Q: What projects are you most proud of?

Schockling: I have not been with the Water Utility long enough to complete my own design project but I am proud that within the first two weeks of employment, I was already given a design project for 2018. I currently have a handful assigned to me and I am almost finished with my first “cornfield" design, which consists of designs given to a private developer who wants to develop new land. 

Q: What challenges have you had on the job?

Schockling: Adjusting to the “real world” after college can be difficult. It’s important to put your best self and diligence into the work day, but a big part of having a job is balancing your “real life” with your 40-hours-a-week life. I find that work can exercise some of your passions, but it’s also necessary to find meaning in your life outside of a job.

Q: What excites you about the future of civil engineering?

Schockling: I think civil engineers are going to be the ones who really push for changes in our environmentally destructive behaviors. We are going to be the ones to build safer and more sustainable buildings, deliver clean water to people in the most energy-efficient way, and clean our waste products in a way that returns clean water to the environment. I am proud to be a part of this future and I am proud to work for a “company” (really the city) whose work delivers the thing that sustains life and lets people prosper!

Q: Is there any new technology, software, or programs students should learn about to have a competitive edge?

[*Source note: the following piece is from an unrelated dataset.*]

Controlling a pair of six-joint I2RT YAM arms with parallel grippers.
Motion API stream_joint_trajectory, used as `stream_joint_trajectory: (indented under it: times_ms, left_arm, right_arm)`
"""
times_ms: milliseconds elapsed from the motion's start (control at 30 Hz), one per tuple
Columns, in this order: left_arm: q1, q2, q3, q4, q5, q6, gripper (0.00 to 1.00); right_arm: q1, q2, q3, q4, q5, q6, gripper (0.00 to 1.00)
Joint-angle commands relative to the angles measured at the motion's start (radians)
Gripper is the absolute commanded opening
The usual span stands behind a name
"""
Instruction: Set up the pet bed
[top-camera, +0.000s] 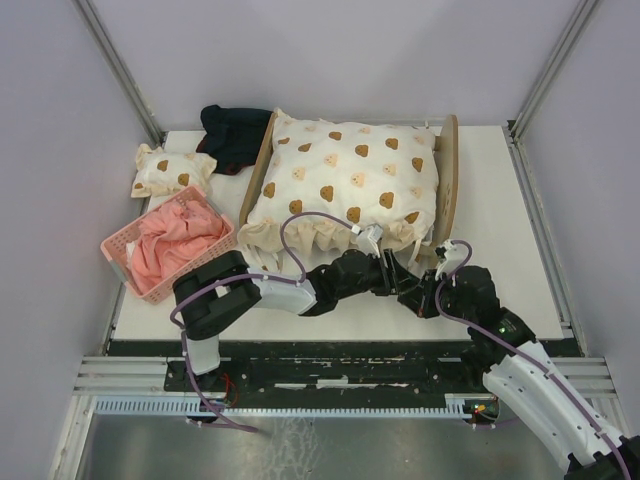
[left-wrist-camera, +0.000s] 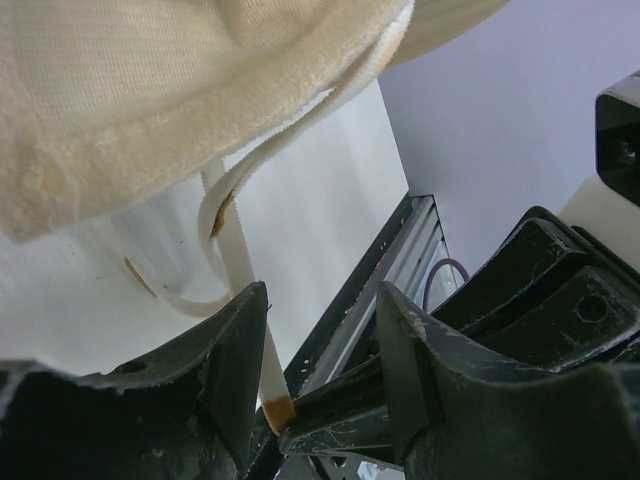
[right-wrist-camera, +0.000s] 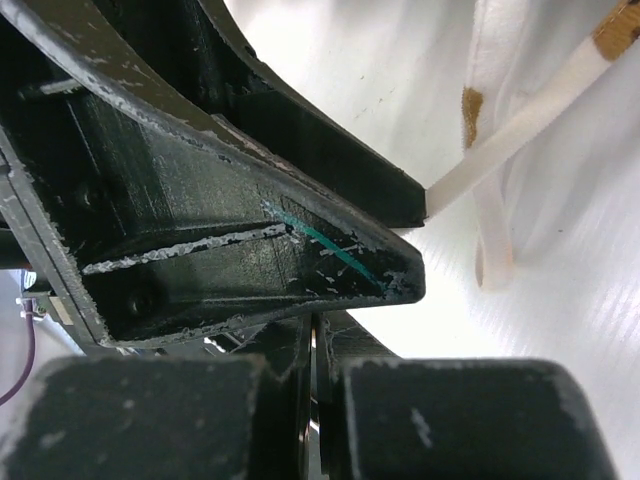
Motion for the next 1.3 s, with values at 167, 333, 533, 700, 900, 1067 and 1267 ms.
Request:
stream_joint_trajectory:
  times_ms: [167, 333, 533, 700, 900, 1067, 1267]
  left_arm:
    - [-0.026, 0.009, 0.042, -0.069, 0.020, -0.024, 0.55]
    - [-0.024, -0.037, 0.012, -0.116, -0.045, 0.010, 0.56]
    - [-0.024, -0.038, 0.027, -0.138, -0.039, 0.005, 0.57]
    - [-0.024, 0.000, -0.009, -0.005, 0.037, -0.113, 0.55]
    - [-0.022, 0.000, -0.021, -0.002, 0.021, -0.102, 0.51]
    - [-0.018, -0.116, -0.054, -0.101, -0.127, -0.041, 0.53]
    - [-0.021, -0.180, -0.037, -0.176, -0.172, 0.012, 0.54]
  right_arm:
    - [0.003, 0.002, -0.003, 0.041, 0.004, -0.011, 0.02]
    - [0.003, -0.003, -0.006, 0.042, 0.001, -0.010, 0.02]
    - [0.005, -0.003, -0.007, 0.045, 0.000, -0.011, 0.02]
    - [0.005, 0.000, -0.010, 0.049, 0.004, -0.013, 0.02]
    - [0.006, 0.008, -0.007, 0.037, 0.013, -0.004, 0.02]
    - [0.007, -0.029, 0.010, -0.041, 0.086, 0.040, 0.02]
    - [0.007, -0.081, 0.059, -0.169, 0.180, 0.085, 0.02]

Schockling: AutoCAD/Civil3D and possibly MicroStation are crucial if you want to go into municipal work, which I highly recommend. Even if you do go to work for a city or a private company in the water delivery industry, journals such as those put out by the AWWA are a great way to stay ahead of new technology in the industry. It’s never too early to start reading academic or topical journals for your own knowledge.

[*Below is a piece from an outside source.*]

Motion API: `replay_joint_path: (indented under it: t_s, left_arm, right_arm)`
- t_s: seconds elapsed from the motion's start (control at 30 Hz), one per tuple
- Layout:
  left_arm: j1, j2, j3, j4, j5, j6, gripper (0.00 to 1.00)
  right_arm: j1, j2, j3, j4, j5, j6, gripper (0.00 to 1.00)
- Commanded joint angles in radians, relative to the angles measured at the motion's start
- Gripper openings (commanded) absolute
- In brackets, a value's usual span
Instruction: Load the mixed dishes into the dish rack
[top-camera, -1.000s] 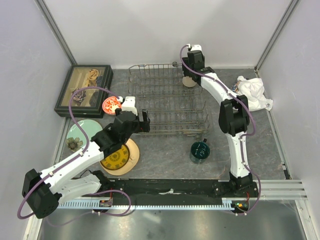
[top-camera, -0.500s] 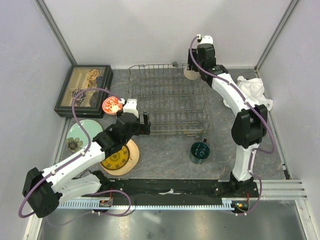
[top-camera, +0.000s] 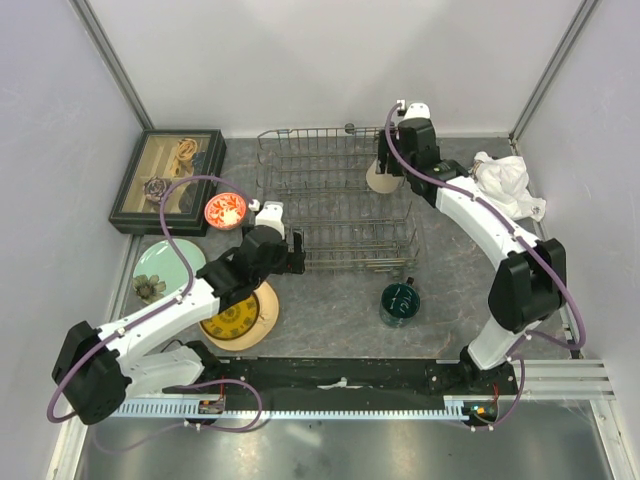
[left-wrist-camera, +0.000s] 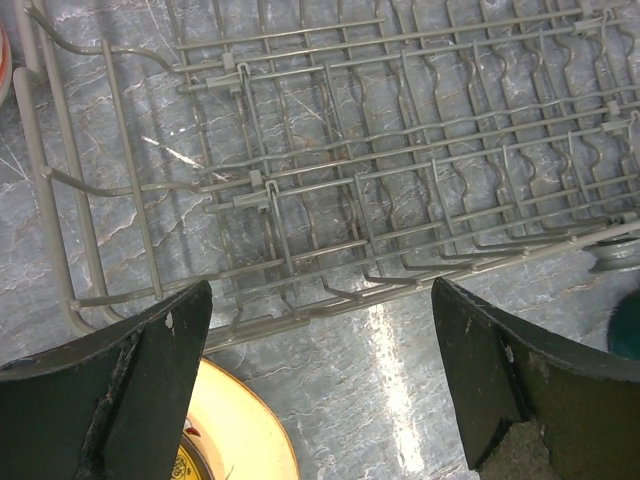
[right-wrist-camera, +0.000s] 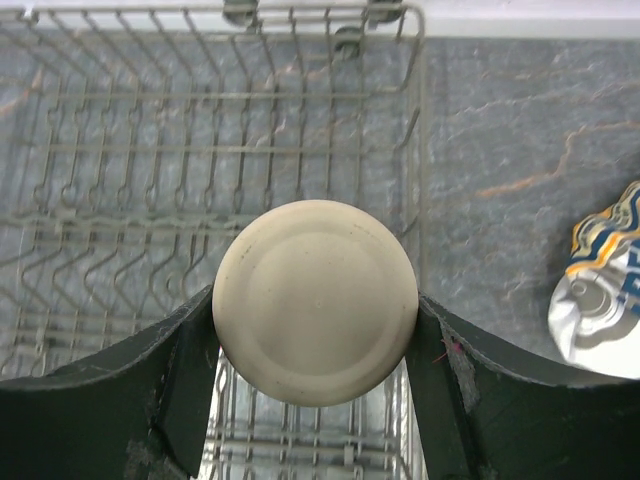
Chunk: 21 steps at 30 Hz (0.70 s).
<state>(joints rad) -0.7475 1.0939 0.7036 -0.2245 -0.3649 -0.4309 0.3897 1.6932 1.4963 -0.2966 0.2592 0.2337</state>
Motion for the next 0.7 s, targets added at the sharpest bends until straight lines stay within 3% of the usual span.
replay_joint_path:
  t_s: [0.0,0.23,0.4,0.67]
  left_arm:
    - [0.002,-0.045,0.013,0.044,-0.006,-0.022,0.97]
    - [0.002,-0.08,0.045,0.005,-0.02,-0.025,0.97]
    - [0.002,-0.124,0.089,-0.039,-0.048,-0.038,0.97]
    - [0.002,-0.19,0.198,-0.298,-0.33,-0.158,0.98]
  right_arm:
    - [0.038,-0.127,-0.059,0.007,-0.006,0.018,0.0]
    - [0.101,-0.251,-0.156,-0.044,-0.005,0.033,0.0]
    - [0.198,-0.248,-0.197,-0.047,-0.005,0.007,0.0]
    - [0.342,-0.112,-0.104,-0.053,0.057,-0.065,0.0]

Q: What advice would you give to students who will be graduating soon?

Schockling: My advice to those students who are about to embark into the real world is to stay checked in, even in your last semester. This may be the last time in a while that you are in a classroom with your friends. You probably think that after four grueling years at Notre Dame that you will never miss the classroom, but honestly, you just might. I miss learning and being in that communal learning environment. You may even decide to go to grad school! Take it all in, don’t miss one moment because your college life and career will be gone before you realize it.

Q: What advice do you wish you could give to your college self?

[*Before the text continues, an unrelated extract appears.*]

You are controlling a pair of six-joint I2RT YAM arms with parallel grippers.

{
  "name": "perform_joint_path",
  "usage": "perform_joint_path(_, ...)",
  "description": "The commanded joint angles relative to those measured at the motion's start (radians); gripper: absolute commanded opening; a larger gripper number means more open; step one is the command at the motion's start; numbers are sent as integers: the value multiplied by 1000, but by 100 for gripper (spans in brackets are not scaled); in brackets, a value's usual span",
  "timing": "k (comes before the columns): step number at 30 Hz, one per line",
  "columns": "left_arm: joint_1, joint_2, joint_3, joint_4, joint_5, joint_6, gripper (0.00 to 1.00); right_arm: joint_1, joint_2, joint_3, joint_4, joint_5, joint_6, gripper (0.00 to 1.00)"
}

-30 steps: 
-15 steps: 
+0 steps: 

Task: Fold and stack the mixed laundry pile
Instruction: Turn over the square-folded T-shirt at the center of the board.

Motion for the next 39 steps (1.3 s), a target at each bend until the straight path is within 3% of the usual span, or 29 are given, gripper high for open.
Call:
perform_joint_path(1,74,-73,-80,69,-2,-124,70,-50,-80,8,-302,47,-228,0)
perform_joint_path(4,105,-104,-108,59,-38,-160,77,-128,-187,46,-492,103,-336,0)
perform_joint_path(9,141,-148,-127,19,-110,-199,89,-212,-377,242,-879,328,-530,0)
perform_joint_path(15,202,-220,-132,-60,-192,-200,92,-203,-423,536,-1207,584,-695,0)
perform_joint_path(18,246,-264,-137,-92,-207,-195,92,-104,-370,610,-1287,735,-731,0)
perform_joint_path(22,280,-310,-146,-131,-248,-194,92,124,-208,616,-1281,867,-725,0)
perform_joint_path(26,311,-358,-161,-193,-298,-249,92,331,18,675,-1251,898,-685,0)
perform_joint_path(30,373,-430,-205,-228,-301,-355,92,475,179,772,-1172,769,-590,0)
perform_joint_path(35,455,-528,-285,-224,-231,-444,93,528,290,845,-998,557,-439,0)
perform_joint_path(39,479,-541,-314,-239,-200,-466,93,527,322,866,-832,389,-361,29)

Schockling: I wish my college self would have taken more opportunities to network with other engineering students and professors, both at Notre Dame and others (like at the ASCE conferences). It can be uncomfortable to put yourself out there for the sake of meeting and learning, but the more you do it early on, the easier it will get. You have many interviews ahead of you in life, so start early to get as much practice as possible. I also wish I knew more about the research going on at Notre Dame and at other universities…even if you do not go into academia or to grad school, that information is useful to have and if nothing else, it gives you interesting and relevant topics to talk to people in your industry about!

Q: How do you think Notre Dame has impacted your career trajectory?

Schockling: I definitely would not be where I am today without my Notre Dame education and connections. The internship with CH2MHill that I had one summer was directly due to my persistence and enthusiasm to talk to alumni that work there now. The Notre Dame engineering credentials on your resume will put people in awe and will definitely bring up a lot of random, or maybe lucky, encounters with others. Notre Dame instilled a passion in me that not many people can say about their alma maters! I am very proud and thankful for all the knowledge, experiences, and friends that I found at Notre Dame.

Amy Schockling is a 2015 graduate of the University of Notre Dame and is currently an engineer for the Madison Water Utility in Madison, Wisconsin. Previously, she served as an energy management intern for the City of South Bend, an environmental compliance intern for CH2M HILL, and in technical services for Epic.